Give every line of the data again, unchanged, but with no pictures.

▶ [Supplied data]:
______________________________
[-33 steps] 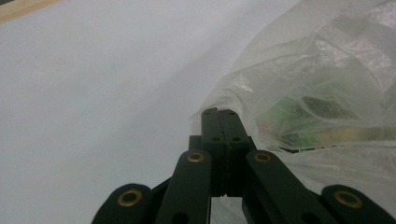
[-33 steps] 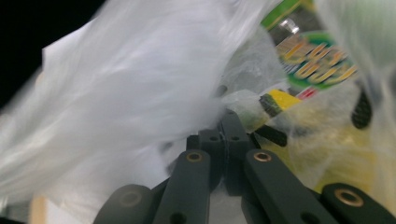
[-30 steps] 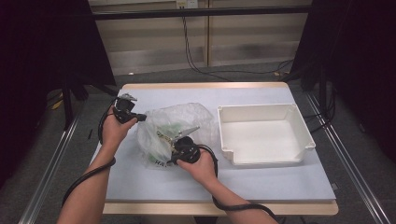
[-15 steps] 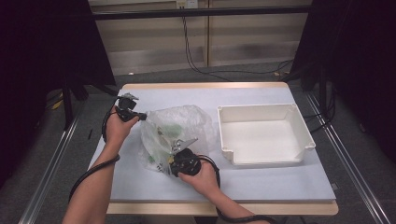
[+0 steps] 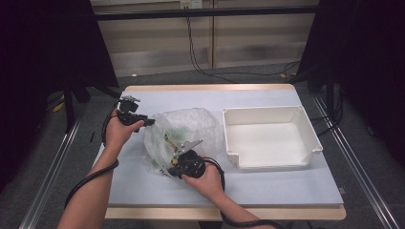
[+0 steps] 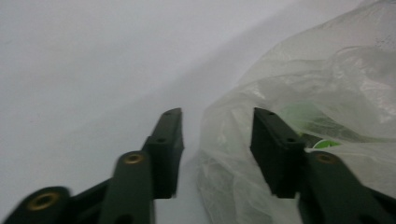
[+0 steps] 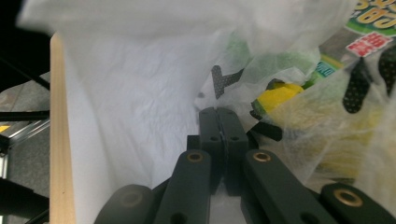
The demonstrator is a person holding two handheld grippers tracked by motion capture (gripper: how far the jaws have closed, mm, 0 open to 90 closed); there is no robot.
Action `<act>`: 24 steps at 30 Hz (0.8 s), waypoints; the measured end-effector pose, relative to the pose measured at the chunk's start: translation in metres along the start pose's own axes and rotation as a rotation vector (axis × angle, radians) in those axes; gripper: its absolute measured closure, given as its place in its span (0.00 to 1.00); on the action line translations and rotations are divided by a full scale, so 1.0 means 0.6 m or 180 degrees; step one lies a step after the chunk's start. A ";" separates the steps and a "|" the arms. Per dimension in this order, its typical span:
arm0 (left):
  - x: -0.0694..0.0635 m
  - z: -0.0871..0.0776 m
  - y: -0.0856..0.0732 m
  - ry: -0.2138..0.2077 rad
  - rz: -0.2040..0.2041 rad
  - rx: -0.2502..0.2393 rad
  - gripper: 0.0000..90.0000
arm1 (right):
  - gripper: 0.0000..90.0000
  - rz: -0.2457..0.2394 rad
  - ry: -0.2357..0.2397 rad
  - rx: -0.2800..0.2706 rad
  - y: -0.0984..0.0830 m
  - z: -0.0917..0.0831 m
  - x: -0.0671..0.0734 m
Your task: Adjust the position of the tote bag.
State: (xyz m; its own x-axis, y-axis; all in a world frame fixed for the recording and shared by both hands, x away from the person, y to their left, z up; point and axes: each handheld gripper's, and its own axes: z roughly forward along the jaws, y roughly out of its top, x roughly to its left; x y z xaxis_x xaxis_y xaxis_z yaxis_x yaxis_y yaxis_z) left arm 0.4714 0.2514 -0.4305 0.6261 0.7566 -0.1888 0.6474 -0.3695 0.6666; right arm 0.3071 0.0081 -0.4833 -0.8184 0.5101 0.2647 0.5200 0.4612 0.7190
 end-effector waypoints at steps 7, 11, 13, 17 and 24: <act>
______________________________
▶ [Solution to this exercise]:
[-33 steps] 
[-33 steps] 
[-30 steps] 
[-15 steps] 
[+0 steps] 
[+0 steps] 
[+0 steps] 
The demonstrator is a person holding two handheld grippers tracked by motion capture (gripper: how far the jaws have closed, mm, 0 open to 90 closed); there is no robot.
Action `<act>`: 24 steps at 30 Hz (0.8 s), waypoints; the measured end-effector pose, relative to the pose measured at the chunk's start: translation in metres along the start pose's own axes and rotation as a rotation vector (axis × angle, radians) in those axes; gripper: its absolute measured closure, given as its place in its span (0.00 to 1.00); on the action line translations and rotations are divided by a full scale, so 1.0 means 0.6 m or 180 degrees; step one lies a step after the chunk's start. A ";" separates the steps and a "|" the arms. Per dimension in this order, its typical span:
arm0 (left):
  - x: -0.0694..0.0635 m
  - z: -0.0871..0.0776 m
  - y: -0.0856..0.0732 m
  - ry: -0.2138..0.2077 rad
  - rz: -0.2040..0.2041 rad
  - rx: -0.2502..0.2393 rad
  - gripper: 0.0000..90.0000
arm1 (right):
  - gripper: 0.0000..90.0000
  - rz: -0.2457..0.2394 rad
  - ry: -0.2357..0.2397 rad
  - rx: -0.2800..0.2706 rad
  - y: -0.0984..0.0830 m
  - z: -0.0917..0.0831 m
  - x: -0.0671..0.0734 m
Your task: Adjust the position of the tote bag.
State: (xyz m; its own x-axis, y-axis; all in a world frame fixed for the recording and shared by both hands, x away from the person, y to their left, z up; point and axes: each handheld gripper's, and its own axes: z roughly forward along the jaws, y roughly out of its top, x roughly to its left; x y z xaxis_x xaxis_y xaxis_z yaxis_x yaxis_y yaxis_z) left arm 0.4714 0.2514 -0.4305 0.6261 0.7566 -0.1888 0.6474 -0.3695 0.6666; right arm 0.3071 0.0081 -0.4833 -0.8184 0.5101 0.2647 0.5200 0.4612 0.7190
 end-effector waypoints at steps 7, 11, 13, 17 and 24: <act>

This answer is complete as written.